The United States has hit back against many of these unilateral measures with trade threats, further stoking political tensions and raising the stakes for agreement on a multilateral solution through the OECD framework.
But even if the inclusive framework were able to agree on the two-pillar proposal, it will be an uphill battle for the United States to push the solution through Congress.
The complexity of both draft pillars raises questions about whether they can really be enacted on a global level, according to Stack. “The expectation is that Congress will enact [pillar 1] as it is finally agreed at the inclusive framework, and that’s a very heavy lift in our system of government,” he said.
Congress would get “pre-cooked” statutes and treaty provisions, but it’s difficult for the legislative and executive branches of government to coordinate on that level of detail, according to Stack. Even in the best of times, Treasury still has to convince the two houses, two parties, and 535 members, he added.
“How much can the Treasury department of either party commit the U.S. government in a forum like the OECD?” Stack asked. “Because if it can’t, it’s a real problem for how this thing gets across the finish line.”
Stack also raised questions about the timing between pillar 1 implementation and the proliferation of DSTs.
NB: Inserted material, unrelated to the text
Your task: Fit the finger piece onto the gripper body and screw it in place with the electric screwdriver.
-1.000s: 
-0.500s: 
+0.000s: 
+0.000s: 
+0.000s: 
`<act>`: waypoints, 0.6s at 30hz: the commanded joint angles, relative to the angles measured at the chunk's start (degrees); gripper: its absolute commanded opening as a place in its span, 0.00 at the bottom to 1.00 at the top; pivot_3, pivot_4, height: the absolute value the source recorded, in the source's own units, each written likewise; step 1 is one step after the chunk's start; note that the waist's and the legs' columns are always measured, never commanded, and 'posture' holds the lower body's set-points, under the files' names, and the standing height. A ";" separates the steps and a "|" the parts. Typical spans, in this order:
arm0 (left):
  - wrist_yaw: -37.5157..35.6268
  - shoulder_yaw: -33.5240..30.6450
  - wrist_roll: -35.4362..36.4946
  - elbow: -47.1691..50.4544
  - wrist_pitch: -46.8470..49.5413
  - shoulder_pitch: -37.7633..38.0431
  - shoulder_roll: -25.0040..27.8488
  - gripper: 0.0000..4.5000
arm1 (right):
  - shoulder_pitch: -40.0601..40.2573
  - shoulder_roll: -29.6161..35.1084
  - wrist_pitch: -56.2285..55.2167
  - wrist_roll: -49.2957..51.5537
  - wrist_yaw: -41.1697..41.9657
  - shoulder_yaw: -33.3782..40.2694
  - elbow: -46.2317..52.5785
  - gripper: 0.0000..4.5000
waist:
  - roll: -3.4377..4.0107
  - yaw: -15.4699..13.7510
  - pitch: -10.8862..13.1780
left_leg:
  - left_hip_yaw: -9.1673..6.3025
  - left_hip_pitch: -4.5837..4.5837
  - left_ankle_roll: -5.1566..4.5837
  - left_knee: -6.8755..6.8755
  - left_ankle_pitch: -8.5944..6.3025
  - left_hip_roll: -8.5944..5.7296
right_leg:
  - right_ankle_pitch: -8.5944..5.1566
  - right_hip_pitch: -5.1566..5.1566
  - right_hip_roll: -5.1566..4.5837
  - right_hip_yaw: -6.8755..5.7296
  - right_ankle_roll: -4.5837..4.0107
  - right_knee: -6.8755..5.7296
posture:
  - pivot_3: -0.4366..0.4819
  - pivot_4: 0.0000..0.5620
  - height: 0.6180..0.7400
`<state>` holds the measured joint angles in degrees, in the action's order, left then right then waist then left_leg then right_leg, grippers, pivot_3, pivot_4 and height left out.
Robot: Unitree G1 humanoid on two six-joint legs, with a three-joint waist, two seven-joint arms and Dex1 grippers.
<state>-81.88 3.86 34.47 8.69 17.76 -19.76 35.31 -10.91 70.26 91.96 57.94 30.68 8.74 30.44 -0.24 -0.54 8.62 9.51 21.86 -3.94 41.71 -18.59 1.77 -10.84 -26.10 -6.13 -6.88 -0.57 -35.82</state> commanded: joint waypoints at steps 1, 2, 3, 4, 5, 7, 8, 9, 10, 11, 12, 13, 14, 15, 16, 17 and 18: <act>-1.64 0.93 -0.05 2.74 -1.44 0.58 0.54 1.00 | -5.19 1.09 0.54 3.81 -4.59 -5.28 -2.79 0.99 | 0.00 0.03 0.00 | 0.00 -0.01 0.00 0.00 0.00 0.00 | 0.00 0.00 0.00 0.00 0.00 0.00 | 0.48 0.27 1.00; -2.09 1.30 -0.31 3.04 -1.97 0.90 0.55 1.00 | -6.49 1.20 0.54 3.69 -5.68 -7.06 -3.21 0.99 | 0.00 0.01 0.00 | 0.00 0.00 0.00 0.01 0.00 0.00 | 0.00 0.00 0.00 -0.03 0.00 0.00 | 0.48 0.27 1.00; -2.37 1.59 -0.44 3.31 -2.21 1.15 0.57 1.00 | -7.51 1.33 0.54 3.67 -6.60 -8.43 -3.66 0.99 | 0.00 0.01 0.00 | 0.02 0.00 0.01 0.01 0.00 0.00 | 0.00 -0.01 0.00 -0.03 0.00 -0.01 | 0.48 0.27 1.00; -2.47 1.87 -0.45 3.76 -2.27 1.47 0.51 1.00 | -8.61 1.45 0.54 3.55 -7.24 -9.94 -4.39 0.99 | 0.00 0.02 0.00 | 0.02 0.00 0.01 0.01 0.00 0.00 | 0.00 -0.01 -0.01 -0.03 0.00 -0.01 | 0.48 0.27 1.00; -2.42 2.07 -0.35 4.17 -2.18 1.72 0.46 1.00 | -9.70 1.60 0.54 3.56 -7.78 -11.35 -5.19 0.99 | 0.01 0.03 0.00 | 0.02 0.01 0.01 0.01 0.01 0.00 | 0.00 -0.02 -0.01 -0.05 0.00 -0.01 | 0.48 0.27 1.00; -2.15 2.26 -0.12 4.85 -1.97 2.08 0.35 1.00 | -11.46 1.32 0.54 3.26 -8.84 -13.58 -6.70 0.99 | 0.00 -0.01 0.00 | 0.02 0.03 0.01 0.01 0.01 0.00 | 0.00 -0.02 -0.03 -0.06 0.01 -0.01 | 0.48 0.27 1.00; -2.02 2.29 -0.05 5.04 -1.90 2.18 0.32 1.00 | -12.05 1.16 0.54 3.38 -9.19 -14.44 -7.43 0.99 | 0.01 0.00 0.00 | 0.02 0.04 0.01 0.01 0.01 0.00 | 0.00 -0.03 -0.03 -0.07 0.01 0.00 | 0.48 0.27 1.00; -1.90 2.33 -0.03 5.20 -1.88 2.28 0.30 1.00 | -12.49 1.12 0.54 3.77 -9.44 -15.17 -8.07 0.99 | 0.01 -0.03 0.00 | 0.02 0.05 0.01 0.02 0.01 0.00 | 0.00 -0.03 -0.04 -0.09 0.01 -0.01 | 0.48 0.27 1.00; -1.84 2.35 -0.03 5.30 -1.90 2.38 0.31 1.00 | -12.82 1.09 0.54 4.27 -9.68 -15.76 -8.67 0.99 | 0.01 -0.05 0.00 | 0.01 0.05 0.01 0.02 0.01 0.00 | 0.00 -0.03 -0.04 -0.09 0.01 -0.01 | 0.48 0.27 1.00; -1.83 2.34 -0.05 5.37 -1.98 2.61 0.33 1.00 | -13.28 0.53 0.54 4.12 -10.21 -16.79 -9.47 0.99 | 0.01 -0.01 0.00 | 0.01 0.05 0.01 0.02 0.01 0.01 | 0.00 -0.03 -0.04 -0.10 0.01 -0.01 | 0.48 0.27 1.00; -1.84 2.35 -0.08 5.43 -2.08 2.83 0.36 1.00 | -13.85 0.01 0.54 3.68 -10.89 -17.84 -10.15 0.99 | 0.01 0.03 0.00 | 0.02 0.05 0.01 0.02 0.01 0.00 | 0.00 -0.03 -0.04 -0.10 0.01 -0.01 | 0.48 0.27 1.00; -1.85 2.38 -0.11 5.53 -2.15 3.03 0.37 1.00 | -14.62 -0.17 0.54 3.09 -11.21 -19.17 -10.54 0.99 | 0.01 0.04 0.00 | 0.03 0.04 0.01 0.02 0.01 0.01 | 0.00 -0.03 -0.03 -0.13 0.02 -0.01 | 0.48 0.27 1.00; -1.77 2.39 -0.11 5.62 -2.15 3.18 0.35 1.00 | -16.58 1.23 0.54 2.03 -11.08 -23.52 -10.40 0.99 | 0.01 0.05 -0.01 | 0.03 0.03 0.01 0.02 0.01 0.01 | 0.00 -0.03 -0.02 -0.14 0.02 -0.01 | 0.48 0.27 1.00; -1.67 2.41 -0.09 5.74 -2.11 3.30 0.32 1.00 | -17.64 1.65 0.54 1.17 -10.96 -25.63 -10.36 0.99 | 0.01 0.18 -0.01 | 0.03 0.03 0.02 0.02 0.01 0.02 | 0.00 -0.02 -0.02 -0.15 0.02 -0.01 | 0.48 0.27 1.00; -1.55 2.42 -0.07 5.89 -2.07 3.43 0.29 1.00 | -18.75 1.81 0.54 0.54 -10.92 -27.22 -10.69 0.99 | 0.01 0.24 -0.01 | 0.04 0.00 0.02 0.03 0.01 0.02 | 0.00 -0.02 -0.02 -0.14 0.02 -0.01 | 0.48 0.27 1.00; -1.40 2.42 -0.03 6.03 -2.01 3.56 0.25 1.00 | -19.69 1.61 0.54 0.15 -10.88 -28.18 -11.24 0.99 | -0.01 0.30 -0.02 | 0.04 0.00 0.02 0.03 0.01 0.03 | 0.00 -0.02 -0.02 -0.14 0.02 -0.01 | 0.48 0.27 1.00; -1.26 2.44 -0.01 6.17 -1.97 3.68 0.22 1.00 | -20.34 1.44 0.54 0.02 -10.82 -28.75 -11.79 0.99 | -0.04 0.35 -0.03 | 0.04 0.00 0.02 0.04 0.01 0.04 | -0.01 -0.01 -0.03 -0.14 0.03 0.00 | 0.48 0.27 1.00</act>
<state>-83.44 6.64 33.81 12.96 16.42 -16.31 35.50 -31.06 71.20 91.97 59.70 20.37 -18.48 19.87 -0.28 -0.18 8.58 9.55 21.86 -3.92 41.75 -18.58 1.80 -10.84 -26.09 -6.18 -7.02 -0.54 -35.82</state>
In the best-case scenario, countries are not likely to start getting related statutes and treaty provisions until 2024-2025 at the earliest, he said. But in the meantime, DSTs are coming into effect now, and countries may speed up the introduction of such taxes because they need revenue and because they perceive digital companies as performing well during the pandemic, he added.
“It remains unclear to me how pillar 1 solves the unilateral measure problem since the unilateral measures are coming at us well in advance of any implementation,” Stack said.
Best Case, Worst Case
The best-case scenario would be that all countries come up with a multilateral solution based on a new set of sound international tax principles to bring the work forward — but there are lots of obstacles in the path, Stack noted. The worst case would be having gross revenue-based taxes proliferate and expand beyond the targeting of digital companies, according to Stack. “If gross-based taxes become a thing, we’ve taken a step back in terms of international tax policy,” he said.
In Jenn’s view, it’s probably more realistic that Congress wouldn't start drafting tax legislation based on a declaration of an agreement at the OECD. Instead, it’s likely that Congress would revisit the international provisions in the tax code, taking into account the work that the OECD has done, he said.
What’s being discussed in the inclusive framework “is much more consequential than what was agreed in BEPS,” Jenn said. It’s unclear what could happen in the absence of congressional action and what the implications would be for U.S. companies if other countries adopt pillar 1, he added.
Whatever might be agreed in the inclusive framework could be more akin to a “down payment” for a more durable agreement in the future, according to Jenn. One reason for that is how countries are dealing with the fiscal fallout from the pandemic, which could scramble everything in terms of tax policy, he added.
The bottom line? “The project is at a perilous moment,” Stack said.